(Collection entries)
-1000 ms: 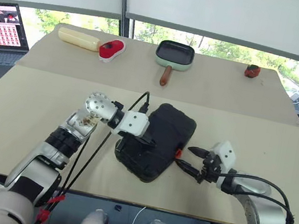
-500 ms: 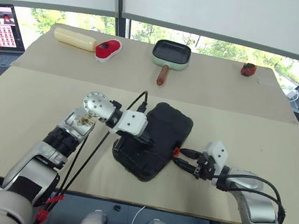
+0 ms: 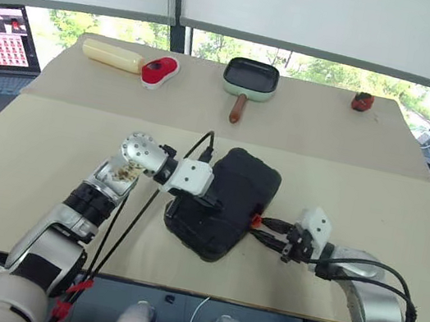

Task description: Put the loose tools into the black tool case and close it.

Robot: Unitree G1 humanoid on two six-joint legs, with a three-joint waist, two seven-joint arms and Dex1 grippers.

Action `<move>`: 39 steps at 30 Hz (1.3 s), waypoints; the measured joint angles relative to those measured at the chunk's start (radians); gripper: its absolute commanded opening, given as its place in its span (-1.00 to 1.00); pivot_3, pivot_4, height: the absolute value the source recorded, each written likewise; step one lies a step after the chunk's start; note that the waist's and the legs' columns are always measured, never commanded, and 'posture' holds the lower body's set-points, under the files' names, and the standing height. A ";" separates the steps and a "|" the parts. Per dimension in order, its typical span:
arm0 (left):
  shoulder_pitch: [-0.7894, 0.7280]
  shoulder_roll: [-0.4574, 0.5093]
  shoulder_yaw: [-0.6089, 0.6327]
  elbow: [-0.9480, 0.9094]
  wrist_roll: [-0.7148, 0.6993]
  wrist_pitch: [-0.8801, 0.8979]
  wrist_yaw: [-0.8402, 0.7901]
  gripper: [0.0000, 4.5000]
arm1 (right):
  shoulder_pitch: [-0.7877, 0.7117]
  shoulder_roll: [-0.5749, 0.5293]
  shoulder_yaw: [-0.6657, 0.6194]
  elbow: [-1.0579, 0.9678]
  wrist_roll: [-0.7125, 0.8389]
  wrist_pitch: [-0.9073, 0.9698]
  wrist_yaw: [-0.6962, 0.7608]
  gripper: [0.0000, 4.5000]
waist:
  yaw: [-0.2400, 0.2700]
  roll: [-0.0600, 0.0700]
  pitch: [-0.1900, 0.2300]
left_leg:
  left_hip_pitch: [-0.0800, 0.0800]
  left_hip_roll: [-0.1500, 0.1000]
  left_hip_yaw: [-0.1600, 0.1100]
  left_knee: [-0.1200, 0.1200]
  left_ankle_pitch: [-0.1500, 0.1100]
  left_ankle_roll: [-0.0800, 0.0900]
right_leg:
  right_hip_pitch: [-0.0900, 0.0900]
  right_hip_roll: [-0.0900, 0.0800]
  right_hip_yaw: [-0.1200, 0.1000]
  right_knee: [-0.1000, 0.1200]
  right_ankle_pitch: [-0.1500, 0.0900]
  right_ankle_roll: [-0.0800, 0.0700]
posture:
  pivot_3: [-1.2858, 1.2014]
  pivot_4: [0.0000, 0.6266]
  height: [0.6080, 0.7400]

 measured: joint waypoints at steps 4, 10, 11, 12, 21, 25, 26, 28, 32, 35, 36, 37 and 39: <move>-0.001 -0.004 0.000 0.008 0.000 -0.005 0.000 -1.00 | 0.014 -0.011 -0.007 -0.017 0.010 0.001 -0.003 -0.45 | 0.003 0.000 0.000 | 0.000 0.000 0.000 0.000 0.000 0.000 | 0.000 0.000 0.000 0.000 0.000 0.000 | 0.03 -0.52 1.00; -0.008 -0.011 -0.002 0.021 0.000 -0.012 0.000 -1.00 | 0.016 -0.013 -0.007 -0.024 0.012 0.016 -0.009 -0.23 | 0.008 0.000 0.000 | 0.000 0.000 0.000 0.000 0.000 0.000 | 0.000 0.000 0.000 0.000 0.000 0.000 | 0.03 -0.52 1.00; -0.009 -0.013 -0.003 0.024 0.000 -0.015 0.000 -1.00 | 0.016 -0.013 -0.008 -0.025 0.016 0.025 -0.010 0.00 | 0.009 0.000 0.000 | 0.000 0.000 0.000 0.000 0.000 0.000 | 0.000 0.000 0.000 0.000 0.000 0.000 | 0.03 -0.52 1.00; -0.009 -0.014 -0.003 0.027 0.000 -0.020 0.000 -1.00 | 0.016 -0.015 -0.007 -0.029 0.018 0.033 -0.010 0.10 | 0.010 0.000 0.000 | 0.000 0.000 0.000 0.000 0.000 0.000 | 0.000 0.000 0.000 0.000 0.000 0.000 | 0.03 -0.52 1.00; -0.011 -0.024 -0.005 0.035 0.004 -0.031 0.005 -1.00 | 0.107 -0.105 -0.056 -0.090 0.021 0.072 -0.013 -0.51 | 0.018 0.000 0.000 | 0.000 0.000 0.000 0.000 0.000 0.000 | 0.000 0.000 0.000 -0.001 0.000 0.000 | 0.03 -0.52 1.00; -0.011 -0.030 -0.005 0.035 0.008 -0.031 0.011 -1.00 | 0.113 -0.098 -0.029 -0.060 -0.009 0.054 -0.025 -0.99 | 0.020 0.000 0.000 | 0.000 0.000 0.000 0.000 0.000 0.000 | 0.000 -0.001 0.000 -0.001 -0.001 0.002 | 0.03 -0.52 1.00; -0.011 -0.031 -0.005 0.035 0.008 -0.031 0.011 -1.00 | 0.109 -0.093 -0.023 -0.052 -0.019 0.051 -0.028 -0.99 | 0.020 0.000 0.000 | 0.000 0.000 0.000 0.000 0.000 0.000 | 0.000 -0.001 0.000 -0.001 -0.001 0.002 | 0.03 -0.52 1.00; -0.011 -0.032 -0.005 0.036 0.009 -0.031 0.012 -1.00 | 0.094 -0.080 -0.007 -0.039 -0.028 0.044 -0.040 -0.99 | 0.020 0.000 0.000 | 0.000 -0.001 0.000 0.000 0.000 0.000 | 0.000 -0.001 0.000 -0.001 -0.001 0.002 | 0.03 -0.52 1.00; -0.013 -0.033 -0.005 0.039 0.010 -0.032 0.011 -1.00 | 0.037 -0.050 0.037 -0.013 -0.071 0.028 -0.069 -0.99 | 0.020 0.000 0.000 | 0.000 -0.001 0.000 0.000 0.000 0.000 | 0.000 -0.001 0.000 -0.001 -0.001 0.002 | 0.03 -0.52 1.00; -0.016 -0.035 -0.006 0.047 0.011 -0.037 0.009 -1.00 | 0.008 -0.021 0.057 0.009 -0.100 0.010 -0.090 -0.99 | 0.020 0.000 0.000 | 0.000 -0.001 0.000 0.000 0.000 0.000 | 0.001 -0.001 0.000 -0.001 -0.001 0.002 | 0.03 -0.52 1.00; -0.018 -0.035 -0.006 0.049 0.012 -0.040 0.008 -1.00 | 0.002 -0.014 0.062 0.014 -0.102 0.005 -0.095 -0.99 | 0.019 0.000 0.000 | 0.000 -0.001 0.000 0.000 0.000 0.000 | 0.001 -0.001 0.000 -0.001 -0.001 0.002 | 0.03 -0.52 1.00; -0.019 -0.037 -0.006 0.050 0.013 -0.042 0.007 -1.00 | -0.002 -0.007 0.065 0.018 -0.107 0.002 -0.098 -0.99 | 0.020 0.000 0.000 | 0.000 -0.001 0.000 0.000 0.000 0.000 | 0.001 -0.001 0.000 -0.001 -0.001 0.002 | 0.03 -0.52 1.00; -0.020 -0.040 -0.006 0.051 0.017 -0.042 0.006 -1.00 | -0.003 0.001 0.069 0.019 -0.107 0.000 -0.106 -0.99 | 0.020 0.000 0.000 | 0.000 -0.001 0.000 0.000 0.000 0.000 | 0.001 -0.001 0.000 -0.001 -0.001 0.002 | 0.03 -0.52 1.00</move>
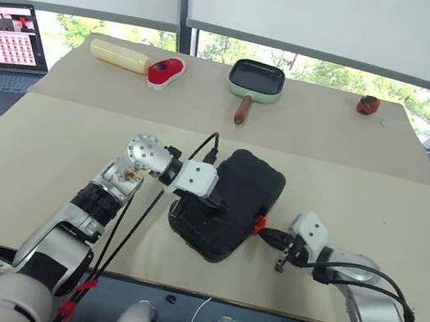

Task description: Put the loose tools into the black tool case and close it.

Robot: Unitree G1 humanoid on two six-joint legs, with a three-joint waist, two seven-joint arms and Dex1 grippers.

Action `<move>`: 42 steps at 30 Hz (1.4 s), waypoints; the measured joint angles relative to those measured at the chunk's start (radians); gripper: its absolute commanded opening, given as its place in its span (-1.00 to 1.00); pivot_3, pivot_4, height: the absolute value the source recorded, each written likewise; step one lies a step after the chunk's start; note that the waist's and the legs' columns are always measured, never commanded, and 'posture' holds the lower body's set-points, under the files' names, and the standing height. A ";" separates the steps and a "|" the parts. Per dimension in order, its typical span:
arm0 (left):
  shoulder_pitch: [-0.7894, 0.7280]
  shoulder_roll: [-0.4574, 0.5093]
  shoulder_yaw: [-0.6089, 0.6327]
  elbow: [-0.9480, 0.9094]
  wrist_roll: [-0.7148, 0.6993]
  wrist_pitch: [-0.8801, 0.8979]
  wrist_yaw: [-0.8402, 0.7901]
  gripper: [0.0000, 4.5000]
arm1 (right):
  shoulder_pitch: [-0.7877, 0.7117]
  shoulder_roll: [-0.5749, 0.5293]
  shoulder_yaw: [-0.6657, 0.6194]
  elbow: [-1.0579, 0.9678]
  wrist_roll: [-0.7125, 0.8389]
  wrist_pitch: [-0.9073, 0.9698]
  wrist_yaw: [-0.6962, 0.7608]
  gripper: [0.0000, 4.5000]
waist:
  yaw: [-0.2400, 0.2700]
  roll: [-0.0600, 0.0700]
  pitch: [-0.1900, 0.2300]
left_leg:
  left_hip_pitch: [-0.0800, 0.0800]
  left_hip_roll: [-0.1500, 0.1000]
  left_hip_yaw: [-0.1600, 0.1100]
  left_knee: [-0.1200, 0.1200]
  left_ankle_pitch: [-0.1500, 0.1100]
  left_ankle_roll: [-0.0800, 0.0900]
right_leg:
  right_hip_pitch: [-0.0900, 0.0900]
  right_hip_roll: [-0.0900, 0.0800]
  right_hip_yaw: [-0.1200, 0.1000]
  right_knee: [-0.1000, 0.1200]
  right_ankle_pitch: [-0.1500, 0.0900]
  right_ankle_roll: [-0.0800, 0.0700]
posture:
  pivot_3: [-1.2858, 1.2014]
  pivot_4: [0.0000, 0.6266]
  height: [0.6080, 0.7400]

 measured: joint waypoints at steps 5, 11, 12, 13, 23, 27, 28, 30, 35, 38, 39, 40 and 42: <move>-0.003 -0.006 0.000 0.002 0.003 0.000 -0.002 -1.00 | 0.031 0.014 -0.002 -0.033 0.013 0.005 -0.004 -0.99 | 0.000 0.000 0.000 | 0.000 0.000 0.000 0.000 0.000 0.000 | 0.000 0.000 0.000 0.000 0.000 0.000 | 0.03 -0.52 1.00; -0.008 -0.006 0.002 0.008 0.004 -0.002 -0.006 -1.00 | 0.052 0.026 -0.014 -0.093 0.080 0.107 -0.009 -0.99 | 0.000 0.000 0.000 | 0.000 0.000 0.000 0.000 0.000 0.000 | -0.001 0.000 0.000 0.000 0.000 -0.001 | 0.03 -0.52 1.00; -0.009 -0.006 0.002 0.009 0.004 -0.003 -0.007 -1.00 | 0.052 0.027 -0.019 -0.105 0.090 0.130 -0.010 -0.99 | -0.001 0.000 0.000 | 0.000 0.000 0.000 0.000 0.000 0.000 | -0.001 0.000 0.000 0.000 0.000 -0.001 | 0.03 -0.52 1.00; -0.010 -0.006 0.002 0.010 0.004 -0.003 -0.007 -1.00 | 0.052 0.027 -0.023 -0.115 0.094 0.146 -0.011 -0.99 | -0.001 0.000 0.000 | -0.001 0.000 0.000 0.000 0.000 0.000 | -0.001 0.000 0.000 0.000 0.000 -0.001 | 0.03 -0.52 1.00; -0.013 -0.013 0.005 0.018 0.009 -0.002 -0.007 -1.00 | 0.051 0.003 -0.046 -0.190 0.126 0.191 -0.016 -0.99 | 0.000 0.000 0.000 | -0.001 0.000 0.000 0.000 0.000 0.000 | -0.001 0.000 0.000 0.000 0.000 0.000 | 0.03 -0.52 1.00; -0.013 -0.018 0.004 0.018 0.010 -0.002 -0.006 -1.00 | 0.048 -0.034 -0.050 -0.213 0.126 0.190 0.002 -0.99 | 0.000 0.001 0.000 | -0.001 0.000 0.000 0.000 0.000 0.000 | -0.001 0.000 0.000 0.000 0.000 0.000 | 0.03 -0.52 1.00; -0.013 -0.020 0.004 0.018 0.011 -0.002 -0.005 -1.00 | 0.045 -0.050 -0.050 -0.223 0.126 0.186 0.012 -0.99 | 0.001 0.001 0.000 | -0.001 0.000 0.000 0.000 0.000 0.000 | -0.001 0.000 0.000 0.000 0.000 0.001 | 0.03 -0.52 1.00; -0.013 -0.023 0.004 0.018 0.011 -0.002 -0.003 -1.00 | 0.045 -0.089 -0.050 -0.229 0.123 0.179 0.033 -0.99 | 0.004 0.001 0.000 | -0.001 0.000 0.000 0.000 0.000 0.000 | 0.000 -0.001 0.000 -0.001 -0.001 0.001 | 0.03 -0.52 1.00; -0.013 -0.023 0.004 0.018 0.012 -0.002 -0.003 -1.00 | 0.055 -0.152 -0.059 -0.182 0.111 0.165 0.062 -0.99 | 0.004 0.001 0.000 | -0.001 0.000 0.000 0.000 0.000 0.000 | 0.000 -0.001 0.000 -0.002 0.000 0.001 | 0.03 -0.52 1.00; -0.013 -0.023 0.004 0.019 0.012 -0.002 -0.003 -1.00 | 0.045 -0.152 -0.058 -0.153 0.098 0.154 0.062 -0.99 | 0.004 0.001 0.000 | -0.001 0.000 0.000 0.000 0.000 0.000 | 0.000 -0.001 0.000 -0.002 0.000 0.001 | 0.03 -0.52 1.00; -0.014 -0.024 0.004 0.019 0.012 -0.002 -0.003 -1.00 | 0.031 -0.151 -0.055 -0.134 0.083 0.144 0.059 -0.99 | 0.004 0.001 0.000 | -0.001 0.000 0.000 0.000 0.000 0.000 | 0.000 -0.001 0.000 -0.002 0.000 0.001 | 0.03 -0.52 1.00; -0.014 -0.024 0.004 0.019 0.013 -0.002 -0.003 -1.00 | 0.026 -0.148 -0.055 -0.127 0.078 0.139 0.056 -0.99 | 0.004 0.001 0.000 | -0.001 0.000 0.000 0.000 0.000 0.000 | 0.000 -0.001 0.000 -0.002 0.000 0.001 | 0.03 -0.52 1.00; -0.014 -0.024 0.004 0.019 0.013 -0.002 -0.003 -1.00 | 0.005 -0.127 -0.051 -0.111 0.070 0.134 0.040 -0.99 | 0.004 0.001 0.000 | -0.001 0.000 0.000 0.000 0.000 0.000 | 0.000 -0.001 0.000 -0.002 0.000 0.001 | 0.03 -0.52 1.00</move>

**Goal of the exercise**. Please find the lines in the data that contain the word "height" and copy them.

**Result of this task**.
Action `<move>`: 39 steps at 30 Hz (1.3 s), waypoints; the measured joint angles relative to those measured at the chunk's start (radians); gripper: its absolute commanded opening, given as its place in its span (-1.00 to 1.00); pivot_3, pivot_4, height: the absolute value the source recorded, each written likewise; step one lies a step after the chunk's start; note that the waist's and the legs' columns are always measured, never commanded, and 'posture' holds the lower body's set-points, under the files' names, and the standing height. A ";" separates the steps and a "|" the parts. Per dimension in order, its typical span:
  height: [0.6080, 0.7400]
Action `<move>`: 42 steps at 30 Hz (1.4 s), waypoints; the measured joint angles relative to those measured at the chunk's start (radians); gripper: its absolute commanded opening, given as its place in its span (-1.00 to 1.00); pivot_3, pivot_4, height: the absolute value the source recorded, each written likewise; step one lies a step after the chunk's start; note that the waist's and the legs' columns are always measured, never commanded, and 'posture' holds the lower body's set-points, under the files' names, and the standing height. A ";" separates the steps and a "|" the parts. Per dimension in order, its typical span:
  height: [0.6080, 0.7400]

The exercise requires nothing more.